The coronavirus crisis could still help restore democratic leadership in the world, says William Burns (left), a distinguished veteran of the U.S. State Department and National Endowment for Democracy (NED) board member.
But shocks like the pandemic can clarify as well as accelerate. With brutal impact, they give us a chance to diagnose our challenges with clear eyes, he writes for the Wall Street Journal. The test for American statesmanship will be to resist the temptation to pull up the drawbridges and retreat, as well as the illusion that we can restore the easy dominance we once enjoyed.

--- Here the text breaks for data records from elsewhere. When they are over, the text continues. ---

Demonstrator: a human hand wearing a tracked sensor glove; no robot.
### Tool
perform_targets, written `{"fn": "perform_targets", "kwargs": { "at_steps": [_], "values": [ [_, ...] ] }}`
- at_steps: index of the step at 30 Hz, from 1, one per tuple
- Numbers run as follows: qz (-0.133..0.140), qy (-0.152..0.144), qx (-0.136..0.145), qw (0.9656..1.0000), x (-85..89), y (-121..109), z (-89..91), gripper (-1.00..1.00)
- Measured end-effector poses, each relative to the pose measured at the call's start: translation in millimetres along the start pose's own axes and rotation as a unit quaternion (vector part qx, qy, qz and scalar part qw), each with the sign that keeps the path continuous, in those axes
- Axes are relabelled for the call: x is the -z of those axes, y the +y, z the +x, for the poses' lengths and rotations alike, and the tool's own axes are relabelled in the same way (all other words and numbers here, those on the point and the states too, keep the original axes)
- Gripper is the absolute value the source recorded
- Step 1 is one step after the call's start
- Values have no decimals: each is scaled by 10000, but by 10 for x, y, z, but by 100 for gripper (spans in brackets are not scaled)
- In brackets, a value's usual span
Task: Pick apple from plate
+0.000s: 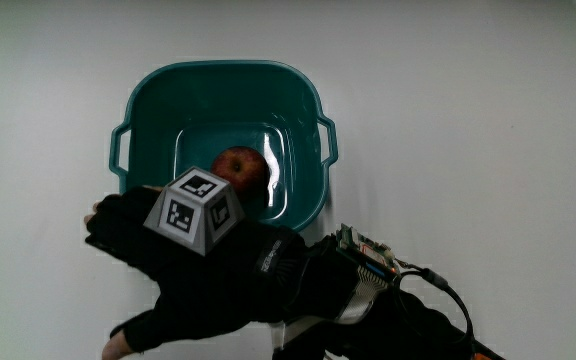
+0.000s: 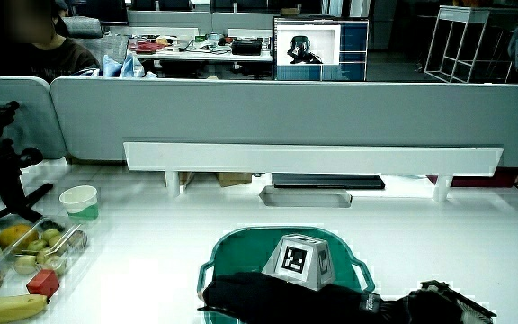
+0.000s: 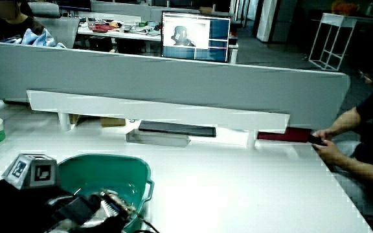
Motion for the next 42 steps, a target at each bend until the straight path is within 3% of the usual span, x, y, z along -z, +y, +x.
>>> {"fn": "perform_targets", "kwargs": {
  "at_steps": [2, 3, 5, 9, 11, 12, 13, 16, 17, 27, 32, 42],
  "values": [
    [64, -80, 160, 9998, 15, 29, 92, 0],
    [33, 9, 99, 9999, -25, 15, 92, 0],
    [-20, 93, 229, 9997, 14, 57, 220, 0],
    [103, 138, 379, 9991, -57, 42, 330, 0],
    [176, 128, 536, 9983, -74, 47, 396, 0],
    [189, -40, 587, 9981, -59, 68, 453, 0],
    [158, 134, 634, 9978, -83, 62, 474, 0],
    [212, 48, 890, 9958, -87, 72, 599, 0],
    [126, 153, 865, 9961, -80, 80, 646, 0],
    [162, 118, 1529, 9880, -60, 98, 1076, 0],
    [180, 113, 1719, 9849, -63, 90, 1192, 0],
    [-41, 27, 2235, 9747, 1, 86, 1469, 0]
  ]
}}
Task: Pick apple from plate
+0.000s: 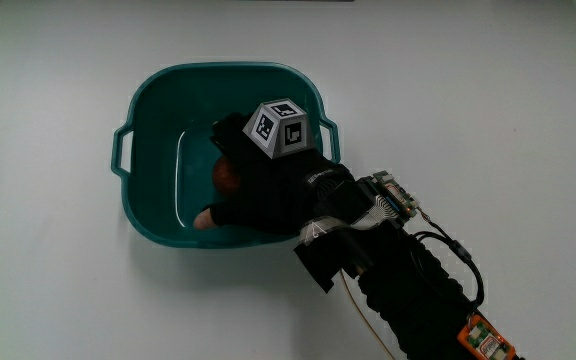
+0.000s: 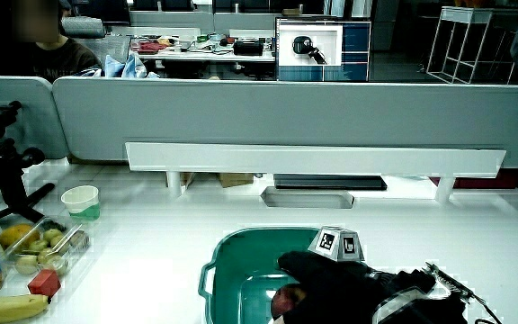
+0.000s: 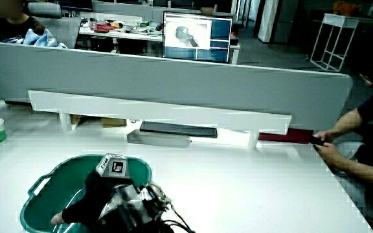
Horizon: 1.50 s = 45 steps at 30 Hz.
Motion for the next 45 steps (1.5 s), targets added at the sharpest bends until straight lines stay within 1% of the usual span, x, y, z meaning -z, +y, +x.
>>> {"fn": "perform_targets", "kwargs": {
  "at_steps": [3, 5, 6, 8, 10, 11, 12, 13, 14, 15, 16, 17, 18, 19, 20, 21, 22, 25, 26, 27, 28, 29, 31, 35, 36, 37, 38, 39, 40, 41, 42, 44, 45],
  "values": [
    [-55, -158, 236, 9996, 47, 47, 66, 0],
    [-8, -188, 259, 9995, 36, 23, 55, 0],
    [-75, -281, 315, 9991, 53, 41, 68, 0],
    [-49, -369, 444, 9983, 55, 47, 78, 0],
    [-120, -465, 476, 9977, 78, 71, 96, 0],
    [-136, -459, 511, 9975, 78, 66, 94, 0],
    [-112, -532, 519, 9972, 77, 60, 91, 0],
    [-136, -567, 589, 9966, 94, 76, 115, 0],
    [-120, -548, 588, 9967, 91, 70, 117, 0],
    [-148, -619, 613, 9961, 106, 85, 133, 0],
    [-167, -628, 649, 9958, 105, 81, 136, 0],
    [-137, -605, 624, 9961, 104, 80, 143, 0],
    [-94, -628, 689, 9956, 107, 82, 149, 0],
    [-113, -627, 648, 9959, 100, 71, 138, 0],
    [-187, -587, 674, 9958, 117, 87, 156, 0],
    [-90, -623, 709, 9955, 111, 79, 155, 0],
    [-177, -667, 712, 9951, 124, 91, 165, 0],
    [-88, -626, 745, 9952, 127, 85, 177, 0],
    [-125, -647, 720, 9952, 133, 92, 177, 0],
    [-168, -578, 681, 9959, 142, 101, 185, 0],
    [-88, -618, 725, 9954, 138, 94, 187, 3],
    [-68, -551, 653, 9963, 132, 84, 186, 7],
    [80, -555, 687, 9961, 124, 76, 191, 13],
    [90, -499, 575, 9971, 124, 77, 192, 27],
    [156, -553, 612, 9965, 119, 70, 191, 30],
    [148, -556, 619, 9964, 125, 80, 201, 33],
    [128, -526, 570, 9969, 122, 74, 196, 37],
    [181, -492, 577, 9970, 122, 74, 202, 40],
    [187, -538, 642, 9963, 128, 84, 213, 43],
    [146, -509, 583, 9969, 116, 72, 202, 47],
    [233, -482, 564, 9970, 112, 71, 205, 50],
    [249, -564, 551, 9966, 113, 71, 193, 57],
    [258, -518, 547, 9968, 123, 81, 206, 60]
  ]
}}
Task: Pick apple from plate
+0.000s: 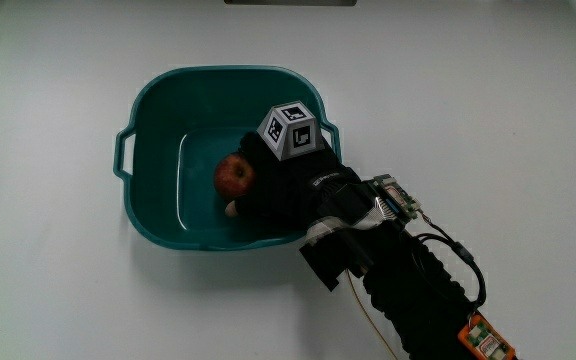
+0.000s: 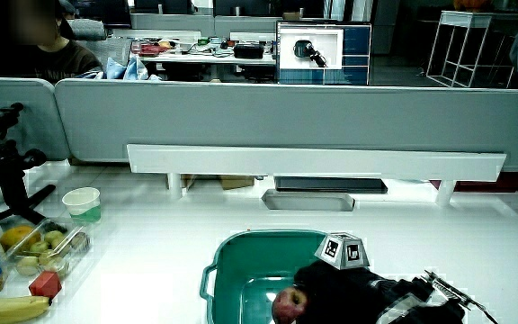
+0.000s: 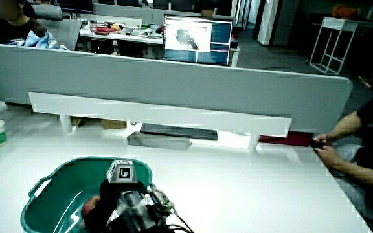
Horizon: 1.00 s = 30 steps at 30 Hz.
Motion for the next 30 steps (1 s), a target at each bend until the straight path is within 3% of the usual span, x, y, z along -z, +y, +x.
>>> {"fn": "perform_targets", "kwargs": {
  "at_steps": [8, 12, 18, 30],
  "values": [
    [277, -166, -148, 9994, -22, -40, -30, 87],
    [287, -204, -245, 9991, -15, -43, -46, 100],
    [392, -319, -370, 9980, -35, -81, -63, 100],
    [783, -363, -711, 9937, -344, -368, -225, 100]
  ]
}}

Illiberalism and economic mismanagement have been exacerbated under Turkish President Recep Tayyip Erdogan’s one-man regime in ways that are now fully exposed by the novel coronavirus, notes Asli Aydintasbas, a senior fellow at the European Council on Foreign Relations.

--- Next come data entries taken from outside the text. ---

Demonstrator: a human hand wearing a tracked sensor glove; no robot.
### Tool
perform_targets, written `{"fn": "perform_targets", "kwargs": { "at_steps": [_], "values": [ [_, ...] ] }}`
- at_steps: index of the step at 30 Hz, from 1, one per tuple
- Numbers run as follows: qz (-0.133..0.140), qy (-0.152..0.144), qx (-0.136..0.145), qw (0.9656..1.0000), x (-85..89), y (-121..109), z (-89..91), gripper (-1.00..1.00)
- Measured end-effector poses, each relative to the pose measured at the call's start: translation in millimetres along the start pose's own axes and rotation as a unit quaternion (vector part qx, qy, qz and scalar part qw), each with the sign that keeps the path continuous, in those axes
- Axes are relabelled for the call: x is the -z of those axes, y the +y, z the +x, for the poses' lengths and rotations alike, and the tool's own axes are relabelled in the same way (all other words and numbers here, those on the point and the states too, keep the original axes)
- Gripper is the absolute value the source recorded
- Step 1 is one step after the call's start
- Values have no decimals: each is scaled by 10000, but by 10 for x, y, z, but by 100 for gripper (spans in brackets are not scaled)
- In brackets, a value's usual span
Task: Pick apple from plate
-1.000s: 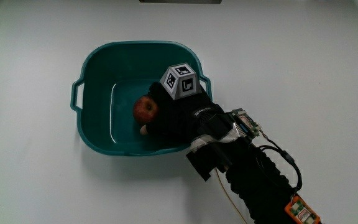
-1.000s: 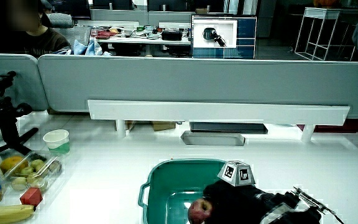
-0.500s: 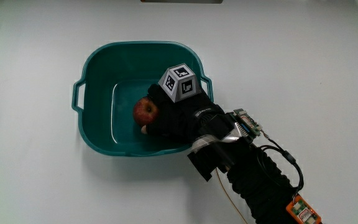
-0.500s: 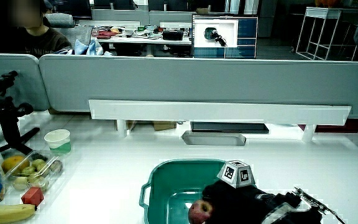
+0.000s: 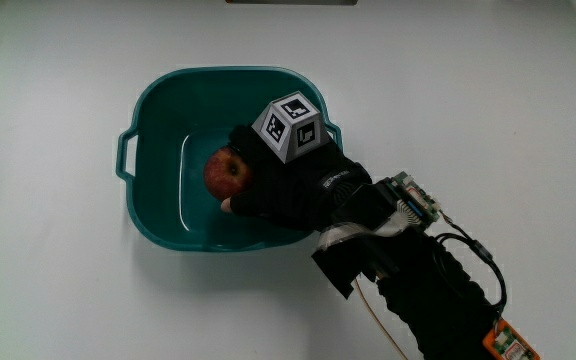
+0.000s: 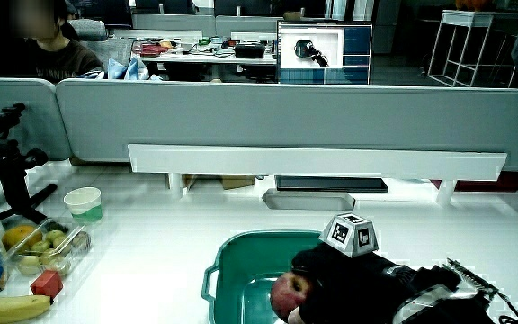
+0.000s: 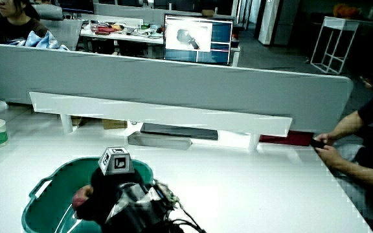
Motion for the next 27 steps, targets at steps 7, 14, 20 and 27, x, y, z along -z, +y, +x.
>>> {"fn": "perform_targets", "kwargs": {
  "at_steps": [7, 14, 20, 27],
  "values": [
    [116, -60, -134, 9998, -196, -170, -40, 100],
    [510, 81, -329, 9981, -331, -403, 27, 100],
    [776, 341, -646, 9943, -465, -635, 144, 100],
    [1092, 747, -772, 9882, -521, -872, 435, 100]
  ]
}}
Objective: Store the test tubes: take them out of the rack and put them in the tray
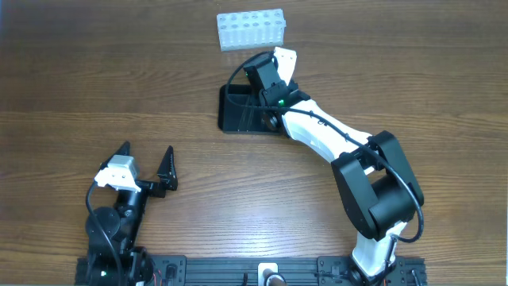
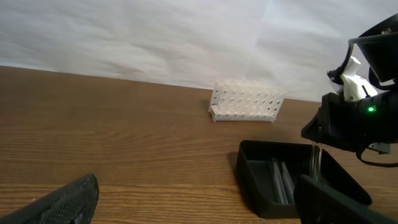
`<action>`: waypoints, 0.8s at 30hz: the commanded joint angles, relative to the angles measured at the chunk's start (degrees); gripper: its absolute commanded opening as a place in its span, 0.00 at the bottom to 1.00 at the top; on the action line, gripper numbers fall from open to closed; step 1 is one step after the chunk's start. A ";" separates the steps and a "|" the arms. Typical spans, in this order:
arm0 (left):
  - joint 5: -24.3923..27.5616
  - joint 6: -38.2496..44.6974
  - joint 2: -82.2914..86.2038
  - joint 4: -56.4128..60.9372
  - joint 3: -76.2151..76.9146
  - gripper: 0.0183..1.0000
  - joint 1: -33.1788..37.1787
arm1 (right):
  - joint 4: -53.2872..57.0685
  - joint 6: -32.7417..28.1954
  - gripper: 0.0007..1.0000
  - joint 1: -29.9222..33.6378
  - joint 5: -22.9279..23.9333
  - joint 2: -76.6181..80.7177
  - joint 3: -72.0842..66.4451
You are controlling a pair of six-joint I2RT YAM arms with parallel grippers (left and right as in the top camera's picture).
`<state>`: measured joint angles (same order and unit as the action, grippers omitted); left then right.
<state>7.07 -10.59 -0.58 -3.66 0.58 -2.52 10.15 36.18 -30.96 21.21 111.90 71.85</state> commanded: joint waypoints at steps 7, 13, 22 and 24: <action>-0.24 -0.79 0.42 -0.15 -0.24 1.00 -0.20 | -0.50 0.66 0.01 -1.18 1.16 -0.20 -0.52; -0.26 -0.79 0.42 -0.15 -0.24 1.00 -0.20 | -0.52 0.63 0.01 -1.70 1.18 0.76 -0.57; -0.26 -0.76 0.42 -0.15 -0.24 1.00 -0.20 | -0.48 0.63 0.01 -2.10 1.18 1.42 -0.79; -0.24 -0.79 0.42 -0.15 -0.24 1.00 -0.20 | -0.42 0.63 0.01 -2.08 1.18 1.51 -0.87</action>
<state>7.07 -10.59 -0.58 -3.66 0.58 -2.50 9.85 36.23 -32.47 21.41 112.42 71.81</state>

The Turkish case violates what political scientists call “the authoritarian bargain,” she writes for The Washington Post. Authoritarian regimes can sustain power not only through repression but because, like the Gulf countries, they distribute resources to citizens. In Turkey, we seem to get neither the money nor the democracy — which is why the current model is not sustainable. Our society is far more advanced than this outdated system.
Some East Asian democracies appear to have done even better than China so rather than thinking in terms of the relative performance of authoritarian states and democracies, perhaps instead we should be asking what we in Europe can learn from East Asian democracies, notes Hans Kundnani, Senior Research Fellow in the Chatham House Europe Program: @hanskundnani
However, while the relative success of East Asian democracies may have something to do with this recent experience of epidemics, it may also have something to do with the kind of democracies they are….. it could be that East Asian democracies have a kind of ‘authoritarian residue’ that has helped in the initial response to this crisis. South Korea and Taiwan are certainly vibrant democracies – but they are also relatively new democracies compared to many in Europe. As a result, citizens may have a different relationship with the state and be more willing to accept sudden restrictions of freedoms, in particular on movement, and the use of personal data – at least in a crisis.
In that sense, the pandemic may be a challenge not to democracy as such but to liberal democracy in particular, he suggests.